English nursery rhyme

"Jack Sprat" (or "Jack Spratt") is an English language nursery rhyme. It has a Roud Folk Song Index number of 19479.

==Rhyme==
The most common modern version of the rhyme is:

Jack Sprat could eat no fat,
His wife could eat no lean.
And so between them both, you see,
They licked the platter clean.

==Origins==
The name "Jack Sprat" was used of people of small stature in the 16th century. This rhyme became an English proverb from at least the mid-17th century. It appeared in John Clarke's collection of sayings in 1639 in the form:

Jack will eat not fat, and Jull doth love no leane.
Yet betwixt them both they lick the dishes cleane.

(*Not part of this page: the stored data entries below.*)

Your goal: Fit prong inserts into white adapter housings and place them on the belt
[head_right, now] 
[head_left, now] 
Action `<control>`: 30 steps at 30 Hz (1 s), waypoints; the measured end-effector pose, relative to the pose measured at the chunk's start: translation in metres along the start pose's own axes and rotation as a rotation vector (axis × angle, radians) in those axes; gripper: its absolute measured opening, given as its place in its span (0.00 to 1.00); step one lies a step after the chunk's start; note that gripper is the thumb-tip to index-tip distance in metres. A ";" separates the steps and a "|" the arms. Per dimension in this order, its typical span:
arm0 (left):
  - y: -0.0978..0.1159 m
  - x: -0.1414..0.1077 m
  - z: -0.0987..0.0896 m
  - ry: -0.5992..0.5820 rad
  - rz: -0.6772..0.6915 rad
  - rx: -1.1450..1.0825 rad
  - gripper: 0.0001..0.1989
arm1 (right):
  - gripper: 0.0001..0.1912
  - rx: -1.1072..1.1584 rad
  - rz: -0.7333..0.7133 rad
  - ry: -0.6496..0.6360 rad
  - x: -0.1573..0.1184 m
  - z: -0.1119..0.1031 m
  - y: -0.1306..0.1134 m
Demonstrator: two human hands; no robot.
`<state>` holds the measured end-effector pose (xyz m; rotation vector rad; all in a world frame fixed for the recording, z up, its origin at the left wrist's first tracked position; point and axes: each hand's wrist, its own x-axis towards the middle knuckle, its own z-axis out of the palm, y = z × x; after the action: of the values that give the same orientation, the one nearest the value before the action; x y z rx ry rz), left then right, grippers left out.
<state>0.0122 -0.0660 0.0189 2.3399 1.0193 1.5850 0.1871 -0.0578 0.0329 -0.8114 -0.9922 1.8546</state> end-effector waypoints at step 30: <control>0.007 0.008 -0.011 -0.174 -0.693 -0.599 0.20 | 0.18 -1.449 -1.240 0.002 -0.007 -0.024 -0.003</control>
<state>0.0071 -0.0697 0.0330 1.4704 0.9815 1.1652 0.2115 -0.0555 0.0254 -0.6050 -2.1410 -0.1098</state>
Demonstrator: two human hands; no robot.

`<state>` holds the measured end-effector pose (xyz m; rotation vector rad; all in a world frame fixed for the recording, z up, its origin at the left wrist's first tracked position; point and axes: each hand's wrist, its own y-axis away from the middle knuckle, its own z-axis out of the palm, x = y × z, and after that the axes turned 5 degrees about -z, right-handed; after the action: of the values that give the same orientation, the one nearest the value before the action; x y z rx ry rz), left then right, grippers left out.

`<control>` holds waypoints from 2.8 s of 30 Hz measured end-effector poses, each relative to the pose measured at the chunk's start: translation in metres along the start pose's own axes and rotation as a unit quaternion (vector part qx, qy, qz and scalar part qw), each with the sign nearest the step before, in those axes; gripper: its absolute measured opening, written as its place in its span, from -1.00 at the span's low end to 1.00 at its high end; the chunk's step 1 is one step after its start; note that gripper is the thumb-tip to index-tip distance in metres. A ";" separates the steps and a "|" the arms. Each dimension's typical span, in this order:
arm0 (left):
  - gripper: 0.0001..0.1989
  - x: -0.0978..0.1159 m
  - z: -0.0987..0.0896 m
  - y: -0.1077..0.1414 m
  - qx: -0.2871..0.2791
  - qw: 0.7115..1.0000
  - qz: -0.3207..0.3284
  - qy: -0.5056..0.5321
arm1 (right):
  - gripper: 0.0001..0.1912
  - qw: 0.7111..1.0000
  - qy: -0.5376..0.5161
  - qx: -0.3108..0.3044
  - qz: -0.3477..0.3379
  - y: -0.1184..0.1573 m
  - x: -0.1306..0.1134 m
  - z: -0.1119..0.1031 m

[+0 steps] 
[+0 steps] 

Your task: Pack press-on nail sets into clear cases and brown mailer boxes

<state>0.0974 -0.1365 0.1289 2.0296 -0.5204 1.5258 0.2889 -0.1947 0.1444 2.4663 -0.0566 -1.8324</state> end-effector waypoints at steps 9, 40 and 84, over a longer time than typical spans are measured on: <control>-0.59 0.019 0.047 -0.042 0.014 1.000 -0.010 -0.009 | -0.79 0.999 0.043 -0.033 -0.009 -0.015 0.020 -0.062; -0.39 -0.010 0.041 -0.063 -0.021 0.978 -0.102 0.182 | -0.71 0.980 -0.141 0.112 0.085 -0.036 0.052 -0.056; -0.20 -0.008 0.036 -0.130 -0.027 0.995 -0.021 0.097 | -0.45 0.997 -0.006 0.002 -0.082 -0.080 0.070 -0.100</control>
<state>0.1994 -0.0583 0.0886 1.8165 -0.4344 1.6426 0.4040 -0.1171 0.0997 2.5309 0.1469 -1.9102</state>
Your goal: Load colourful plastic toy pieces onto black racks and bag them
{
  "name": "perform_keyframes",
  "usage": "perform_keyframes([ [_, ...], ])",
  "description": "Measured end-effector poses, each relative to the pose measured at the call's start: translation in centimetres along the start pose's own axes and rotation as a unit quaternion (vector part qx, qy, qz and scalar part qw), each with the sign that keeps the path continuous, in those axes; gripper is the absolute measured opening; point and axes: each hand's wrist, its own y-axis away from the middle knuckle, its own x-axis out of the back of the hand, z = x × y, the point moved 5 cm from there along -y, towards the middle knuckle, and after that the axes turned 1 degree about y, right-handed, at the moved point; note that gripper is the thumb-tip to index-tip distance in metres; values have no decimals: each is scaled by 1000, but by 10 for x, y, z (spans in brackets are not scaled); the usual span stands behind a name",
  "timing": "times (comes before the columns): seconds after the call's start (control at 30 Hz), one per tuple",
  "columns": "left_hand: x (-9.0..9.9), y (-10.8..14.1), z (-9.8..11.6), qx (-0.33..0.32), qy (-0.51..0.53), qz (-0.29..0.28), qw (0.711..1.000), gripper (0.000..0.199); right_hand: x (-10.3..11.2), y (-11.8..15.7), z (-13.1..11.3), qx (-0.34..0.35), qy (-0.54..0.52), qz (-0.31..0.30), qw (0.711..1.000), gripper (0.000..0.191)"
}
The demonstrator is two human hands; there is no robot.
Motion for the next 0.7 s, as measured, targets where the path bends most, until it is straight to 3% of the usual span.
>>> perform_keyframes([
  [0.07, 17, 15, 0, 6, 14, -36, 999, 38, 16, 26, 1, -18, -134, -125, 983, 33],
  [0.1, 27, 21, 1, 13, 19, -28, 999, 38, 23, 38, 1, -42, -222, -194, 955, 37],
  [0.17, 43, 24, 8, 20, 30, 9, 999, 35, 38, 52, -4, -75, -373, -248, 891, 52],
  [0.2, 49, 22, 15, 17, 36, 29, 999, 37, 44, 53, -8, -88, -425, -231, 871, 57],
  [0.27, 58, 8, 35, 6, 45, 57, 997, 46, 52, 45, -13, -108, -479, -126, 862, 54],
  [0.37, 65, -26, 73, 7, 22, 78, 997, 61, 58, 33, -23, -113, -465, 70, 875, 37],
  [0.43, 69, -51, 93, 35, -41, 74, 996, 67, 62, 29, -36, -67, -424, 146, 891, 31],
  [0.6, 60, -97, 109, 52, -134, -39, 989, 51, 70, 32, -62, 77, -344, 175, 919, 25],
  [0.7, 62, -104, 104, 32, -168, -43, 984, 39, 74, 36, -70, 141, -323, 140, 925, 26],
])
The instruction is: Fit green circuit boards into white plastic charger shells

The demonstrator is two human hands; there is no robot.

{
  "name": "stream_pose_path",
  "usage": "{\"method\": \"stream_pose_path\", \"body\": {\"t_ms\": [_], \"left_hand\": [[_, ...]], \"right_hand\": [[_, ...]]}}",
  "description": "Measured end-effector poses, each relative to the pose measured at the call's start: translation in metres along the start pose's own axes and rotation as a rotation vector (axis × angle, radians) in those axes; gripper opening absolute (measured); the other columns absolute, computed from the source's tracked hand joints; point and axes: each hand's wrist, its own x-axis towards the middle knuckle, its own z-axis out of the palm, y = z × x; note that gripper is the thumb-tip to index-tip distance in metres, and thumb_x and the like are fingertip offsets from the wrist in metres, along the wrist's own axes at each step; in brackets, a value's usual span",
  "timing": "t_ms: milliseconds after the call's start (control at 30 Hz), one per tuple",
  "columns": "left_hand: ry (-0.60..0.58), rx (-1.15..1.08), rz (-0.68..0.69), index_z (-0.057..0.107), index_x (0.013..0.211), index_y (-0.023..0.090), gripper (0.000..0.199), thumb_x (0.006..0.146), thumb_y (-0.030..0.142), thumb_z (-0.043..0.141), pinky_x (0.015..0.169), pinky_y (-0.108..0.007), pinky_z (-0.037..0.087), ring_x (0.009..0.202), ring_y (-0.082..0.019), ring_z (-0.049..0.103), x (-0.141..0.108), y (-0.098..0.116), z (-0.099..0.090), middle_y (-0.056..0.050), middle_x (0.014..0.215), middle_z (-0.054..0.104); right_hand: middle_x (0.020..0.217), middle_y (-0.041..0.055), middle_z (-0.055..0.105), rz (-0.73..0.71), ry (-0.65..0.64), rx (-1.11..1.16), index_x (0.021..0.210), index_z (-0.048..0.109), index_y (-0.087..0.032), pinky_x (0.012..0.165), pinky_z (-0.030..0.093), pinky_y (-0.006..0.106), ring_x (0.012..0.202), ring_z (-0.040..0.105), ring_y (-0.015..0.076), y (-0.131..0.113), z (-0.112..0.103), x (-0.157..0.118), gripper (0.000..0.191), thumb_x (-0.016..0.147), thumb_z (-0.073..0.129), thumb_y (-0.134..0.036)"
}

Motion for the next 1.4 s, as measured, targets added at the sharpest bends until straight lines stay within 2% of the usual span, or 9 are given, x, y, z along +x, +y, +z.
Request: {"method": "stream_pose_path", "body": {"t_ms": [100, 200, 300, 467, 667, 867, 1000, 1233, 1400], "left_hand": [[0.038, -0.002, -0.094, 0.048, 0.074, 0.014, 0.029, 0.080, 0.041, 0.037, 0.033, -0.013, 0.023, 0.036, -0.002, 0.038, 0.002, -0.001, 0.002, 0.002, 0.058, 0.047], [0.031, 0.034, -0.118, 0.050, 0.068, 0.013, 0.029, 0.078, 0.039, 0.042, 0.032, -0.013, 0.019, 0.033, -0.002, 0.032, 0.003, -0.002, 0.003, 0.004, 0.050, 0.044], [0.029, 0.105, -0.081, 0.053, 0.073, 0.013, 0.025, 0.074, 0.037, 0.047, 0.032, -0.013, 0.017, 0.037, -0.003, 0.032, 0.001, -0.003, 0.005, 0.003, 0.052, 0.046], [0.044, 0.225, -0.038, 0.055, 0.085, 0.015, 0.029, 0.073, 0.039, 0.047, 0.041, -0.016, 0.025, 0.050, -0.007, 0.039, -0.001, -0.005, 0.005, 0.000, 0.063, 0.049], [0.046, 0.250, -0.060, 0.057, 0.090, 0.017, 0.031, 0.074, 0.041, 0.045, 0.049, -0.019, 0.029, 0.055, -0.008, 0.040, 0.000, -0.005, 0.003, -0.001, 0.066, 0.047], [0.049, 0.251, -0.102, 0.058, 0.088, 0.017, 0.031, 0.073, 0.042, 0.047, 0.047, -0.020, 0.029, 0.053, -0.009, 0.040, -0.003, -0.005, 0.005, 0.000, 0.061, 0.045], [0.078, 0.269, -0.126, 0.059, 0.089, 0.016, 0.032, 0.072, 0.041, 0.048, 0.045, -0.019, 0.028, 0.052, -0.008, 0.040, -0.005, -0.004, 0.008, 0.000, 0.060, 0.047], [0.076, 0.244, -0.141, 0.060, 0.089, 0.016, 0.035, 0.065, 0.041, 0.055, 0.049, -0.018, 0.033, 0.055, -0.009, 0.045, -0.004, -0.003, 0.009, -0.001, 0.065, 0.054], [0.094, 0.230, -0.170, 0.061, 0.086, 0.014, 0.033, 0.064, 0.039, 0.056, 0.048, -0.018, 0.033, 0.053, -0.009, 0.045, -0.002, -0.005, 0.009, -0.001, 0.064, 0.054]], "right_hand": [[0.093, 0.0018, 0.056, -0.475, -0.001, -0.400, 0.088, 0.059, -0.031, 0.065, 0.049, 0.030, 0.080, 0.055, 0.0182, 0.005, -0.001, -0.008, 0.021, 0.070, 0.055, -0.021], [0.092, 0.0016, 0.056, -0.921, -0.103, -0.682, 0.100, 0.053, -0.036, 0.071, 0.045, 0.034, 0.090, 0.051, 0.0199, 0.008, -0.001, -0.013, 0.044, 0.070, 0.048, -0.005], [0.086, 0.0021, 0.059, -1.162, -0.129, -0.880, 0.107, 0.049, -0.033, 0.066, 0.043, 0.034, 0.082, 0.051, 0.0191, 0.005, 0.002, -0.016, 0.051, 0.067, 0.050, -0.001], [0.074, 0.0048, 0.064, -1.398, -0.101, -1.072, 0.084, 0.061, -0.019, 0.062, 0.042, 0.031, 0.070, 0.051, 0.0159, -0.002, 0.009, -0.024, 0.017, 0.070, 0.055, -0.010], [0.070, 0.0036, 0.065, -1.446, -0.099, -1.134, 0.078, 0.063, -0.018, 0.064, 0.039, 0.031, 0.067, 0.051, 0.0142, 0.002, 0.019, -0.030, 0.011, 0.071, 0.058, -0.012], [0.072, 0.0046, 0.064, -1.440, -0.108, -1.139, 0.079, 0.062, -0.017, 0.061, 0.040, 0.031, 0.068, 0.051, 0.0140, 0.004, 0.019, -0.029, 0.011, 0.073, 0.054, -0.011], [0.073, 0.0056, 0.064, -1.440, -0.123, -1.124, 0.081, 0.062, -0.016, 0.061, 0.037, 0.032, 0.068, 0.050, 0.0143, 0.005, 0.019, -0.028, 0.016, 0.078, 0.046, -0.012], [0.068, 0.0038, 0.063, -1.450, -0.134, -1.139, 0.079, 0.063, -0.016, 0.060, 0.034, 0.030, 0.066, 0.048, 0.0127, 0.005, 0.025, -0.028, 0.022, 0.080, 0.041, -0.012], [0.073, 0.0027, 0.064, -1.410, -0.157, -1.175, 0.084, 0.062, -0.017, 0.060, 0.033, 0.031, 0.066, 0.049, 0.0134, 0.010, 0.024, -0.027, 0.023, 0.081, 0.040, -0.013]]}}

Like many nursery rhymes, "Jack Sprat" may have originated as a satire on a public figure. History writer Linda Alchin suggests that Jack was King Charles I, who was left "lean" when parliament denied him taxation, but with his queen Henrietta Maria he was free to "lick the platter clean" after he dissolved parliament—Charles was a notably short man. An alternative explanation comes from the popular Robin Hood legend, applying it to the disliked King John and his greedy queen Isabella.

The saying entered the canon of English nursery rhymes when it was printed in Mother Goose's Melody around 1765, but it may have been adopted for use with children much earlier.